On 2020/07/09 15:17, osumi.takami...@fujitsu.com wrote:
Fujii-san
Thank you for your interest in this idea.
This feature can work safely with wal_level=replica or logical?
Or it can work only with wal_level=minimal?
If yes, what is the main difference
between this method and wal_skip_threshold?
I'm thinking this feature can be used
when you set any parameters of wal_level.
Besides that, data loading into a table *with some data*
should be allowed. This means I don't want to limit
the usage of this feature only for initial load
for empty table or under condition of 'minimal' wal_level in other words.
Let me explain more detail of the background.
I got a report that one of my customers says that
multiple COPY from multiple sessions have a bottleneck to write WAL.

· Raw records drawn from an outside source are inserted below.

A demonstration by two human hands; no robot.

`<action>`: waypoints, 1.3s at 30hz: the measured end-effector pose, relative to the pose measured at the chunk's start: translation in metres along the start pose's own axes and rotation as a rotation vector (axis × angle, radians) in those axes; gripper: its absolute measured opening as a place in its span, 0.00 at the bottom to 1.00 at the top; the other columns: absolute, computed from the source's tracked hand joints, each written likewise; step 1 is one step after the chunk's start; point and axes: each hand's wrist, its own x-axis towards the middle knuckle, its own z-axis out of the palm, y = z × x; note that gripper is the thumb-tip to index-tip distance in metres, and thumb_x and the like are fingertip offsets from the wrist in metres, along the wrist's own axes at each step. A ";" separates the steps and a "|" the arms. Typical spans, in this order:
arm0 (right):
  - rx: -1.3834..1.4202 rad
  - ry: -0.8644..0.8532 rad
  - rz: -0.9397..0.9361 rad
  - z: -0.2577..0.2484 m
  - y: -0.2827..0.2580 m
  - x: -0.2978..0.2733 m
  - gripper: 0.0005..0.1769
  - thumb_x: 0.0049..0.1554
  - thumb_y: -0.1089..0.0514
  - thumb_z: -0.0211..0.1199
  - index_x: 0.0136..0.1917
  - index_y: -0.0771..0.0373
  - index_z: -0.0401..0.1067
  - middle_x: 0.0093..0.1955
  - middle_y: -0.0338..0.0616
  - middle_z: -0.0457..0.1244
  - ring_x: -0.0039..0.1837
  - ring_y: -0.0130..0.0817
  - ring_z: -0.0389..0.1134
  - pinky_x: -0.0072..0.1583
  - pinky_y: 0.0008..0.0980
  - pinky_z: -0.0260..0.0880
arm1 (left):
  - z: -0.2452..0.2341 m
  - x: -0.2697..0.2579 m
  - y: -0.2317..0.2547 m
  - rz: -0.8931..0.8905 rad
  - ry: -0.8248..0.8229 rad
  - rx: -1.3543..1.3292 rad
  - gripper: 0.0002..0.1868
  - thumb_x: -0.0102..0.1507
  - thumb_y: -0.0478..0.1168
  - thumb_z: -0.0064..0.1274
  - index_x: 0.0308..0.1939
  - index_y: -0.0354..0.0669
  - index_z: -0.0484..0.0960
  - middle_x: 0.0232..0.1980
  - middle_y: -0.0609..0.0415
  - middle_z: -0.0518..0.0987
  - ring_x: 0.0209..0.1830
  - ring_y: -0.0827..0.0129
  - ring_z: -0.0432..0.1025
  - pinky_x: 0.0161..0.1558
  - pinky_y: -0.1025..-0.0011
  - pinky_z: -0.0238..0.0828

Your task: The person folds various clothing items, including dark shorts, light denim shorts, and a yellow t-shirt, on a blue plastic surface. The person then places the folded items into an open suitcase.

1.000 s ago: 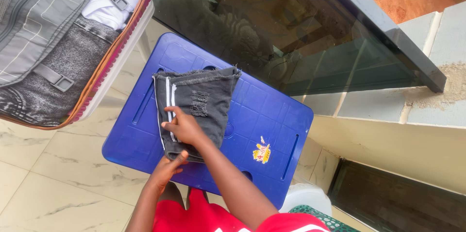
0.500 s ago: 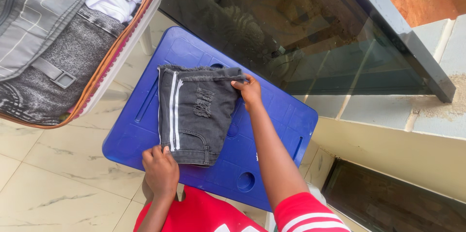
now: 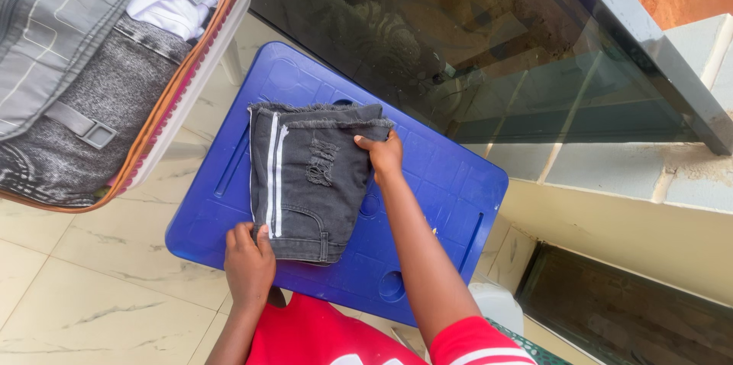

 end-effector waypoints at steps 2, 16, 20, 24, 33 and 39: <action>-0.116 0.043 0.176 -0.006 -0.001 0.009 0.30 0.42 0.63 0.77 0.57 0.69 0.71 0.52 0.52 0.72 0.47 0.41 0.72 0.50 0.47 0.64 | 0.003 0.000 0.002 -0.026 -0.019 0.025 0.17 0.71 0.46 0.46 0.52 0.33 0.71 0.49 0.38 0.75 0.46 0.42 0.74 0.45 0.51 0.71; -1.331 -0.244 -1.081 -0.009 0.002 -0.101 0.28 0.54 0.63 0.56 0.68 0.60 0.68 0.62 0.48 0.62 0.59 0.46 0.63 0.56 0.43 0.66 | -0.006 0.028 -0.011 0.202 0.073 0.116 0.16 0.68 0.42 0.50 0.58 0.41 0.75 0.49 0.39 0.77 0.42 0.41 0.75 0.40 0.50 0.72; -1.532 -0.100 -0.762 -0.012 0.037 -0.173 0.34 0.54 0.61 0.55 0.73 0.69 0.62 0.55 0.51 0.60 0.55 0.47 0.64 0.52 0.40 0.68 | -0.024 0.092 0.007 0.471 0.102 0.290 0.10 0.65 0.42 0.55 0.49 0.48 0.83 0.40 0.49 0.76 0.43 0.51 0.73 0.42 0.54 0.69; -1.430 -0.288 -0.438 0.006 0.068 -0.258 0.50 0.52 0.49 0.67 0.76 0.81 0.50 0.55 0.57 0.59 0.52 0.51 0.65 0.49 0.43 0.70 | -0.002 0.143 0.067 0.834 -0.075 0.345 0.07 0.61 0.39 0.52 0.40 0.50 0.84 0.38 0.53 0.77 0.48 0.57 0.73 0.49 0.56 0.67; -1.031 -0.474 -0.468 -0.027 0.067 -0.253 0.15 0.57 0.55 0.70 0.55 0.60 0.73 0.55 0.51 0.67 0.57 0.54 0.69 0.57 0.48 0.70 | 0.039 0.028 0.084 1.058 -0.252 0.028 0.14 0.61 0.36 0.49 0.51 0.44 0.80 0.49 0.49 0.77 0.53 0.55 0.72 0.59 0.60 0.67; -1.228 -0.622 -0.747 -0.091 0.009 -0.208 0.40 0.43 0.49 0.76 0.67 0.55 0.68 0.71 0.52 0.58 0.74 0.53 0.54 0.68 0.51 0.55 | 0.024 -0.045 -0.016 1.077 -0.263 0.226 0.26 0.57 0.40 0.48 0.60 0.41 0.73 0.62 0.44 0.73 0.64 0.54 0.67 0.64 0.55 0.60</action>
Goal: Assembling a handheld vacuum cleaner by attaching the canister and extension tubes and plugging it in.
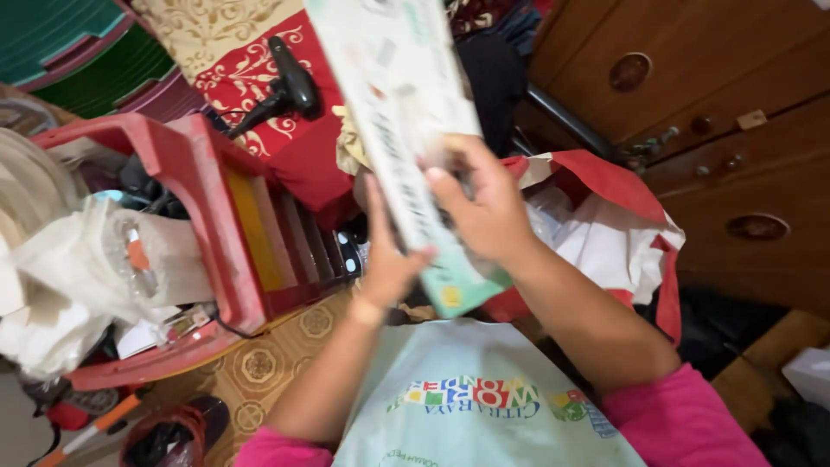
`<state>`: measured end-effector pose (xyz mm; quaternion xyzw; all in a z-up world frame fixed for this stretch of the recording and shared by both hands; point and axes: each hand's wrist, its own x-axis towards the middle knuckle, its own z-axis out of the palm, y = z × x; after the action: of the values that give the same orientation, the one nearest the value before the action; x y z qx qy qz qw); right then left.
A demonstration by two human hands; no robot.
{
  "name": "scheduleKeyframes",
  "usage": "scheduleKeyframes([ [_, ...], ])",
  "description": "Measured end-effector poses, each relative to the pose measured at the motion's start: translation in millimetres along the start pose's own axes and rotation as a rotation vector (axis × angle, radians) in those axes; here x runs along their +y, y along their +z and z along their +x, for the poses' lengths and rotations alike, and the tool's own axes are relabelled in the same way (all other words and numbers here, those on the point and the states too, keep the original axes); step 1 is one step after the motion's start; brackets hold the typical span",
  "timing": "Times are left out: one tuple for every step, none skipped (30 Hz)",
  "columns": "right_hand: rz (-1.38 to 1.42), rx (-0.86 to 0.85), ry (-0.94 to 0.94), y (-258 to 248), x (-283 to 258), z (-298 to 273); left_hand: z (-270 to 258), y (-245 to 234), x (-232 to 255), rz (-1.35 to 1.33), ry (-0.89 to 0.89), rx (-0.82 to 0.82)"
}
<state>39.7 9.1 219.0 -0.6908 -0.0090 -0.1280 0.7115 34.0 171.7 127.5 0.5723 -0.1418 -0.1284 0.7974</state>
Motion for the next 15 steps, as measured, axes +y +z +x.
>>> scheduleKeyframes([
  [-0.076,-0.063,-0.083,6,1,5,3,-21,3,-0.007,-0.001,0.028],
  [-0.152,-0.125,-0.167,11,2,9,7,-43,5,-0.014,-0.001,0.056],
  [-0.149,-0.128,-0.171,13,8,8,9,-56,15,-0.011,0.003,0.058],
  [-0.235,-0.136,-0.240,15,15,7,11,-69,25,-0.205,-0.043,0.024],
  [-0.321,-0.143,-0.307,17,23,5,13,-82,35,-0.399,-0.092,-0.010],
  [-0.317,-0.144,-0.308,15,43,-4,17,-101,25,-0.396,-0.090,-0.008],
  [-0.303,-0.147,-0.203,14,64,-13,19,-121,15,-0.396,-0.161,0.084],
  [-0.288,-0.152,-0.097,12,84,-23,22,-140,5,-0.395,-0.231,0.178],
  [-0.287,-0.151,-0.096,5,108,-34,30,-145,12,-0.393,-0.232,0.178],
  [-0.228,-0.168,0.056,-2,132,-46,40,-151,19,-0.215,-0.196,0.215],
  [-0.169,-0.184,0.210,-11,155,-59,49,-154,26,-0.040,-0.160,0.248],
  [-0.169,-0.180,0.213,-22,167,-71,59,-162,23,-0.040,-0.164,0.246],
  [-0.167,-0.180,0.297,-34,178,-82,69,-170,19,0.018,-0.246,0.297],
  [-0.164,-0.180,0.380,-46,189,-93,80,-178,16,0.076,-0.328,0.347],
  [-0.164,-0.168,0.380,-60,193,-102,91,-186,14,0.078,-0.331,0.335],
])
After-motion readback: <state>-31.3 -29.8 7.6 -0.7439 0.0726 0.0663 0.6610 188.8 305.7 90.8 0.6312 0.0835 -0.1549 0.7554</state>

Her use case was DWH system using postgres mainly to load dozens of GB (or
more) log data
from multiple data sources to execute night batch processing everyday.
Her scenario included both initial load to empty table
and load to table that already has records.
Yes, I understand this use case.
In passing, she also used our company's product of parallel loader,
to load data with dozens of, nearly 100, BGWs at the same time.
Through investigation of iostat,
they found the same problem that CPU worked for WAL write intensively.
This could happen after the implementation
of Parallel copy that is really hotly discussed and reviewed in the mailing
lists now.
So I thought it's good to discuss this in advance.
4. Execute the data loading, bypassing WAL generation for data.
5. Sync the data to disk by performing checkpoint.
What happens if the server crashes before #5? Since no WAL for data-loading can
be replayed, the target table should be truncated?
My answer for this is just to load that COPY data again.
It's because the application itself knows what kind of data was loaded
from the command.
When the server crashes before #5, some table and index pages that #4 loaded
the data into might have been partially synced to the disk because of bgwriter
or shared buffer replacement. So ISTM that the target table needs to be
truncated to empty during recovery and users need to load whole the data into
the table again. Is my understanding right? If yes, isn't this the same feature
as that UNLOGGED table provides?
Regards,
--
Fujii Masao
Advanced Computing Technology Center
Research and Development Headquarters
NTT DATA CORPORATION